Shit happens - as our overseas friends say. What can we do with all this? And the answer is banal to simplicity - nothing. We can always test, raise a ton of environments, copy production and keep one hundred thousand backup servers, but it still will not save: the world is not perfect.

The only right decision here is to accept it. We need to accept the world as it is and minimize losses. Every time setting up a new service you need to remember - it will break at the most inopportune moment.

It will break. You will surely make a mistake. Iron will fail. The cluster will crumble. And according to the laws of this imperfect world - this will happen exactly when you least expect it.
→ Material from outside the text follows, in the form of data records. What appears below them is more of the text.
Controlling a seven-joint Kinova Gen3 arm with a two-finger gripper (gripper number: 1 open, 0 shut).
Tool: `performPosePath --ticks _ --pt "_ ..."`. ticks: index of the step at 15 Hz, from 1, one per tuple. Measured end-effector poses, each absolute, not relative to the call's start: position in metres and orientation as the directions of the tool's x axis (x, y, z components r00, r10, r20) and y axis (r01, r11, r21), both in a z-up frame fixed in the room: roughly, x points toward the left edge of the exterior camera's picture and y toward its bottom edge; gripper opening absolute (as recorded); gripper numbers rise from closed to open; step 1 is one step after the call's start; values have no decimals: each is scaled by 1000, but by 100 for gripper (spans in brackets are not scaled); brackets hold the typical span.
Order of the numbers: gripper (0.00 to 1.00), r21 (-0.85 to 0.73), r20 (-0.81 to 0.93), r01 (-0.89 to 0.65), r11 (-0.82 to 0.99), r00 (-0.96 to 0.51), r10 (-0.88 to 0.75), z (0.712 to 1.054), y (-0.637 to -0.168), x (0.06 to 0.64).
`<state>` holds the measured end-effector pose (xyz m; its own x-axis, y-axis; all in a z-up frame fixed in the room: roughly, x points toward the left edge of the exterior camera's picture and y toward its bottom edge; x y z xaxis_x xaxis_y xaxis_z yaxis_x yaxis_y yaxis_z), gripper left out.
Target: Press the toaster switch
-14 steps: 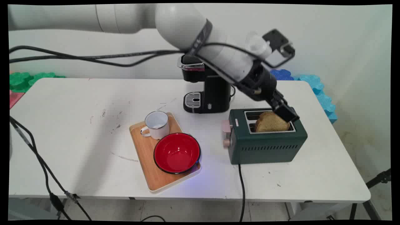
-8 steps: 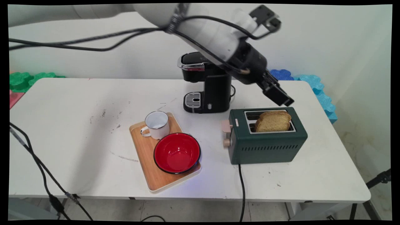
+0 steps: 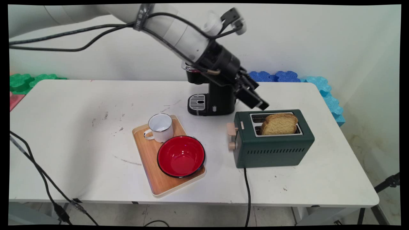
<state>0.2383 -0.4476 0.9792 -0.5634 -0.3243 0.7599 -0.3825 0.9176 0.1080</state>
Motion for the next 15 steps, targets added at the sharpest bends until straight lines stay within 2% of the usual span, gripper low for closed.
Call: performPosePath --ticks 3,4,15 --pt "100 122 750 -371 921 -574 -330 970 -449 251" --pt "0 123 747 -368 922 -577 -330 965 -451 256" --pt "0 145 727 -350 926 -597 -339 931 -452 277"
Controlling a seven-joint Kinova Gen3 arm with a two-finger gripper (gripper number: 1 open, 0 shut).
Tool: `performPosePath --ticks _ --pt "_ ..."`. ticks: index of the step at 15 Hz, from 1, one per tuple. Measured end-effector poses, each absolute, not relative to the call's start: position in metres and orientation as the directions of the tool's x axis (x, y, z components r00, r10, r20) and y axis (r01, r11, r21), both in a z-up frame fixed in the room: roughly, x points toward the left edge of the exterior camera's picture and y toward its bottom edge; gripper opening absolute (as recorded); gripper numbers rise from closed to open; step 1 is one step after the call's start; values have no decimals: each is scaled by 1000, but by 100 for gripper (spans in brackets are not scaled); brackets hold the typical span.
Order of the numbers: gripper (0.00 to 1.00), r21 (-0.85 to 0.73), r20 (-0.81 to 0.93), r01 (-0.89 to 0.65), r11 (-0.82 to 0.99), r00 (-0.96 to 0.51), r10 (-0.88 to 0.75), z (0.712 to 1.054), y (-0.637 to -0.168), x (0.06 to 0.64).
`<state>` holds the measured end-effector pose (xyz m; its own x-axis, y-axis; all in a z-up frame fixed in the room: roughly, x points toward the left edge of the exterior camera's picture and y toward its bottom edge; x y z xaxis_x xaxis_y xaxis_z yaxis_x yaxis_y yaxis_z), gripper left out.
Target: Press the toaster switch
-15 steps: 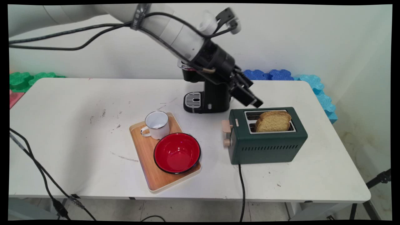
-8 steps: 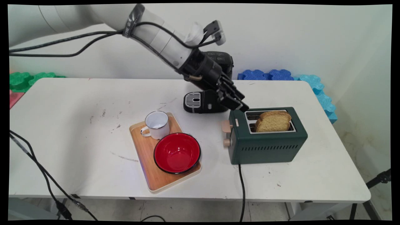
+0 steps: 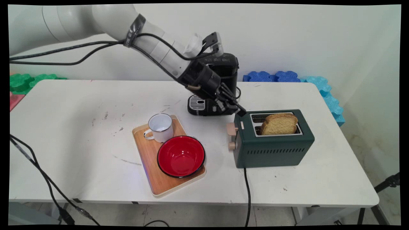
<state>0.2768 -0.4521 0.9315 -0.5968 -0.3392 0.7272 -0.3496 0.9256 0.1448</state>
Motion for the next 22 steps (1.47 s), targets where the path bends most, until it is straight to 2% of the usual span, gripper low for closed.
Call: performPosePath --ticks 22 --pt "0 137 675 -346 928 -653 -343 879 -452 287"
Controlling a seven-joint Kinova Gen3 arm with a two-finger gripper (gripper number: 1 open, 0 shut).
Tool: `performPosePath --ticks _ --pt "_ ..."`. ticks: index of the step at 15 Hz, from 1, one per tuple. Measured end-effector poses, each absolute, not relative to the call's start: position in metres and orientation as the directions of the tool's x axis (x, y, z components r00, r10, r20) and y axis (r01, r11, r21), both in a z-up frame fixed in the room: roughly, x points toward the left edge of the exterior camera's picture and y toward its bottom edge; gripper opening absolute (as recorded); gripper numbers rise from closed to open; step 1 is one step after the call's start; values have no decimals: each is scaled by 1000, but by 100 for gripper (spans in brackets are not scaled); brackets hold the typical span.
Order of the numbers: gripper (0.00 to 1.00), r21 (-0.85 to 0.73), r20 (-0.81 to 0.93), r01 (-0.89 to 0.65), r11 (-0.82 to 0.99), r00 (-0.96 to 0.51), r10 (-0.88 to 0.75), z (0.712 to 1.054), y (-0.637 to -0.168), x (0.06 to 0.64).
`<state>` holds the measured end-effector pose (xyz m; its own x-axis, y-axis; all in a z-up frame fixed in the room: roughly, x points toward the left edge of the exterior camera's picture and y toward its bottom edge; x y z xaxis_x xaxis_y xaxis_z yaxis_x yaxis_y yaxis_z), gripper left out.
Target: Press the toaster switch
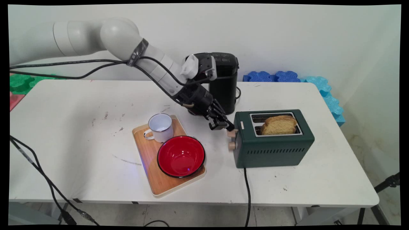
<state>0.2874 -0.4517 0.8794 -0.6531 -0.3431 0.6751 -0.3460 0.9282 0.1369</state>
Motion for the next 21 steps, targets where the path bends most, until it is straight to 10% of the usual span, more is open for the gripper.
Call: performPosePath --ticks 21 --pt "0 149 654 -387 910 -652 -384 843 -443 285"
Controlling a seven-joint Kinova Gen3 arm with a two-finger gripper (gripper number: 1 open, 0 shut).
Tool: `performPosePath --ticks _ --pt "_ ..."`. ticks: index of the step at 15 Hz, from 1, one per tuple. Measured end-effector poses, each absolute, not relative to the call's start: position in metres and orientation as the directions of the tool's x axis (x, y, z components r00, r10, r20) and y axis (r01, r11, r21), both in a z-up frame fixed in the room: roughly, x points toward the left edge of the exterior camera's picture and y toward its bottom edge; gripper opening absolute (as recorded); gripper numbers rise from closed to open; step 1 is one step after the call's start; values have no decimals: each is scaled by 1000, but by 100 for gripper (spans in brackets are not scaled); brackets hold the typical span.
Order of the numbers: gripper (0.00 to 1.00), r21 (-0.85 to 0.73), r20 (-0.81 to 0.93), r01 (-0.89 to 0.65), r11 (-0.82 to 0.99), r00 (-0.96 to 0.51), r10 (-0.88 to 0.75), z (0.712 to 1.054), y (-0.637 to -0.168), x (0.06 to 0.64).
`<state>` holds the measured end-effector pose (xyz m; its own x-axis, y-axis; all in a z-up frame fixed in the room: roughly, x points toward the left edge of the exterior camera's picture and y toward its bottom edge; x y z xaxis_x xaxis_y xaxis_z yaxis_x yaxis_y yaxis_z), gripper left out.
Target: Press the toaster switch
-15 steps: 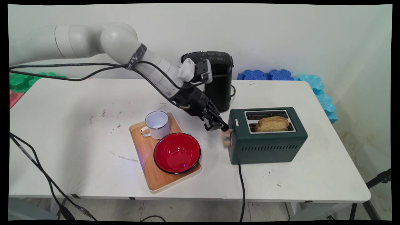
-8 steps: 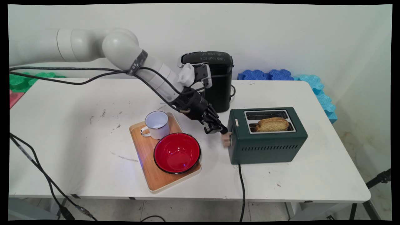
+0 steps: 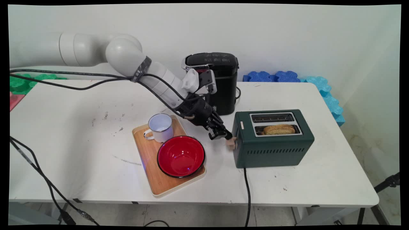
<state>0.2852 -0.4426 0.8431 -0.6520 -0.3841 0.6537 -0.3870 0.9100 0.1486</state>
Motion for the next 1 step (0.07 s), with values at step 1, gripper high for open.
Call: performPosePath --ticks 1 --pt "0 149 654 -389 909 -651 -385 842 -442 285"
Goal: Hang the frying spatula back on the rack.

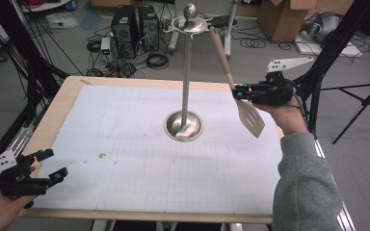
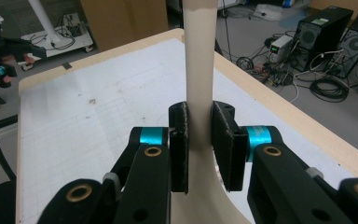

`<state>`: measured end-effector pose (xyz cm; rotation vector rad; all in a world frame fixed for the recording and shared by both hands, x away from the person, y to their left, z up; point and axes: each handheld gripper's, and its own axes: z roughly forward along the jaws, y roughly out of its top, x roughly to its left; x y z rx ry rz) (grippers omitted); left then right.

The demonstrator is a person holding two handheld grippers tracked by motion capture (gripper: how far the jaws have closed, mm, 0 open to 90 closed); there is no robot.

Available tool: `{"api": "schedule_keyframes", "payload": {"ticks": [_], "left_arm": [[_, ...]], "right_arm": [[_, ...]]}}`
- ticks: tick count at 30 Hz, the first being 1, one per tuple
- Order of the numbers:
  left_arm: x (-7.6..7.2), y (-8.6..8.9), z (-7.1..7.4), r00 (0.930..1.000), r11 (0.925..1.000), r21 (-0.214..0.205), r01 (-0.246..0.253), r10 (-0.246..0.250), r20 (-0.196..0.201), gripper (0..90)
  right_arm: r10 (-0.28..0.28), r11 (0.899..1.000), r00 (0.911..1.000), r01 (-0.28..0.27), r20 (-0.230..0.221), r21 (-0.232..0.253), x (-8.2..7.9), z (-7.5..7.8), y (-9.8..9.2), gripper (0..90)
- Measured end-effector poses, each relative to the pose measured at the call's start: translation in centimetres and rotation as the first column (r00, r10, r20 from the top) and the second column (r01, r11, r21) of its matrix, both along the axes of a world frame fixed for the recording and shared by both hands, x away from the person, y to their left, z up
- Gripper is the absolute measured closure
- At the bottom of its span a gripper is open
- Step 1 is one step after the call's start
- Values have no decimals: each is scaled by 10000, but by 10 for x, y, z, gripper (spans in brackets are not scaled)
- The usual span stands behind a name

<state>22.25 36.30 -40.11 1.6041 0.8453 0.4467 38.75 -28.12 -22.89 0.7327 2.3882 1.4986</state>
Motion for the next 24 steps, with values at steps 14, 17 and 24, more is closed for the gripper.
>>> {"api": "schedule_keyframes", "payload": {"ticks": [14,17,24], "left_arm": [[-1,1,0,10000,10000,-4,-25,25,13,41],[-1,2,0,10000,10000,-7,-30,30,4,41],[-2,2,0,10000,10000,-37,-58,58,-6,41]], "right_arm": [[14,9997,10000,-14,-5,-225,7,-7,16,774],[22,9996,10000,-23,-62,-286,8,-8,20,774],[-60,9993,10000,61,8,-380,12,-11,27,774]]}}
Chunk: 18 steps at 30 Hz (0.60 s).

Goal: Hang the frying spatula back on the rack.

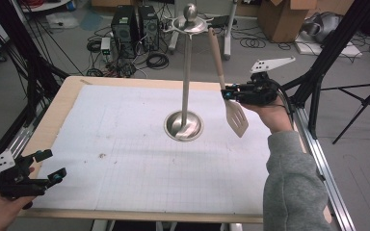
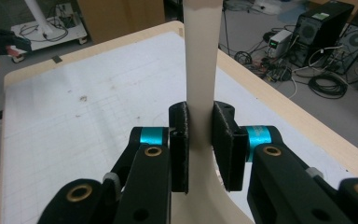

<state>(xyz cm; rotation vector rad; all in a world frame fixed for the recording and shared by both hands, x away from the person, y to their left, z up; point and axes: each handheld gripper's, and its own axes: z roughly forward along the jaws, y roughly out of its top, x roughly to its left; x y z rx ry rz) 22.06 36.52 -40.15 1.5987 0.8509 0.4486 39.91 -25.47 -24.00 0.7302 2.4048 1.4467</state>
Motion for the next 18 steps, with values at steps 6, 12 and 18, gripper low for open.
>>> {"api": "schedule_keyframes", "payload": {"ticks": [6,12,18], "left_arm": [[0,0,0,10000,10000,16,0,0,0,41],[-2,1,-1,10000,10000,26,-30,30,-37,41],[-4,3,-3,9998,9999,44,-160,160,-91,41]], "right_arm": [[-25,10000,10000,25,-89,-94,3,-3,8,774],[-22,9999,10000,21,-52,-154,8,-6,15,774],[96,9999,10000,-96,3,-96,15,-11,23,774]]}}
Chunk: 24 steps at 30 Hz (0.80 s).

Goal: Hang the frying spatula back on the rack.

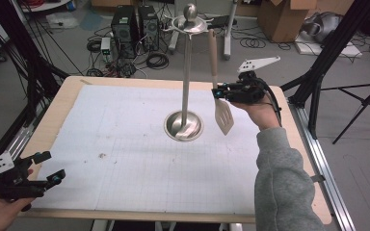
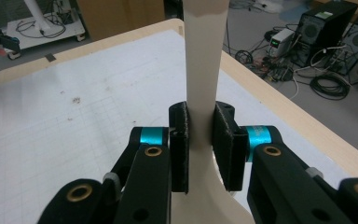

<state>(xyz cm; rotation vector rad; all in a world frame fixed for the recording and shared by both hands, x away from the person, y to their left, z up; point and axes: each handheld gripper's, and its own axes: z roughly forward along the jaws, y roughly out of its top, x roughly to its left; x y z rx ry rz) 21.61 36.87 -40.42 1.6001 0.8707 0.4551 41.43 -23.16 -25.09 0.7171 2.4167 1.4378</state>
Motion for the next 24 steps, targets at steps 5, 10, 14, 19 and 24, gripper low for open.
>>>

What do most of us do to deceive everyone (including ourselves)? - We set up alerts. We write clever metrics, collect logs and create alerts, thousands, hundreds of thousands of alerts. Our mailboxes are overflowing. Our phones are broken by SMS and calls. We plant entire floors of people looking at charts. And when once again we lose access to the service, the analysis begins: what have we forgotten to do?

All this is only the appearance of reliability. No alerts, metrics and monitoring will help.

Today they called you and you fixed the service - no one noticed that something was broken. And tomorrow you went to the mountains. And the day after tomorrow I forgot. People are not perfect. Fortunately, we are engineers, we live in a non-ideal world and we learn how to conquer it.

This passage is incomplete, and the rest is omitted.